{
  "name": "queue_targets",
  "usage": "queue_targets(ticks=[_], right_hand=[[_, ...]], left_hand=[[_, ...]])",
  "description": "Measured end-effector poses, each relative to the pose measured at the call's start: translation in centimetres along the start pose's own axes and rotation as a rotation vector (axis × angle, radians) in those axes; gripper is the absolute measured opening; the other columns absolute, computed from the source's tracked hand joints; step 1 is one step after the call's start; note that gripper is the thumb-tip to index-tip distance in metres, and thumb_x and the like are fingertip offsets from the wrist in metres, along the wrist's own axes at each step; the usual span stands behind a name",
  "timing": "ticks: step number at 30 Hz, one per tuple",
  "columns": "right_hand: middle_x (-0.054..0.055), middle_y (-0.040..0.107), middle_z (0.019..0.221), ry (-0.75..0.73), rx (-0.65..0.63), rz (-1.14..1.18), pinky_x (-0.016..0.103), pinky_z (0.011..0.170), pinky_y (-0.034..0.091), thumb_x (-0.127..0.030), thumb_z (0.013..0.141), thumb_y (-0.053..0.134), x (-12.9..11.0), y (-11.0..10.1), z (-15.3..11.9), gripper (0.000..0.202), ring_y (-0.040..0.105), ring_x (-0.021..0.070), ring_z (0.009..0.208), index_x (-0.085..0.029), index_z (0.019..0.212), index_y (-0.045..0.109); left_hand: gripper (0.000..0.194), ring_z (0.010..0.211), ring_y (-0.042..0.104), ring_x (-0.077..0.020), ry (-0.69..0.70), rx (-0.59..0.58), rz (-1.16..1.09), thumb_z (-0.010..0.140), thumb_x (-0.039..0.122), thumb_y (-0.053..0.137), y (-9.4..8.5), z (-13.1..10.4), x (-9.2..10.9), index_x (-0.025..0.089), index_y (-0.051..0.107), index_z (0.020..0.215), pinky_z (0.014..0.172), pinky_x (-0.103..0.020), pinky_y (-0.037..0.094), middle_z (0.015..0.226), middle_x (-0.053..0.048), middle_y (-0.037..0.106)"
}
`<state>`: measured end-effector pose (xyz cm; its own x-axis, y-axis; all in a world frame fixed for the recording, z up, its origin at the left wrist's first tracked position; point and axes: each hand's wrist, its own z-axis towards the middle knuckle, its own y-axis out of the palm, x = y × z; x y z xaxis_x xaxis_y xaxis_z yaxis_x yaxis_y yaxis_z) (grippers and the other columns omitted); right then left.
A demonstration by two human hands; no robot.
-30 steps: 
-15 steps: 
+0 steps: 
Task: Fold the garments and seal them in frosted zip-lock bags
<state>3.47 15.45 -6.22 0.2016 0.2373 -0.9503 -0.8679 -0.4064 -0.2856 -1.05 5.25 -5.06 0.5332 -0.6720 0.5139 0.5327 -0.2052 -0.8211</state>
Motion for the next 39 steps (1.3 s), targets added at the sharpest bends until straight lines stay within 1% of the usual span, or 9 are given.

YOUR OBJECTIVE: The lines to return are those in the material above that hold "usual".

RESPONSE:
  "description": "Measured end-effector poses, each relative to the pose measured at the call's start: translation in centimetres along the start pose's own axes and rotation as a rotation vector (axis × angle, radians) in those axes; gripper is the absolute measured opening; the other columns absolute, computed from the source's tracked hand joints; step 1 is one step after the call's start; note that gripper is the thumb-tip to index-tip distance in metres, and thumb_x and the like are fingertip offsets from the wrist in metres, along the wrist's own axes at each step; the usual span stands behind a name",
Motion for the next 39 steps (1.3 s), targets added at the sharpest bends until straight lines stay within 1% of the usual span, or 9 are given.

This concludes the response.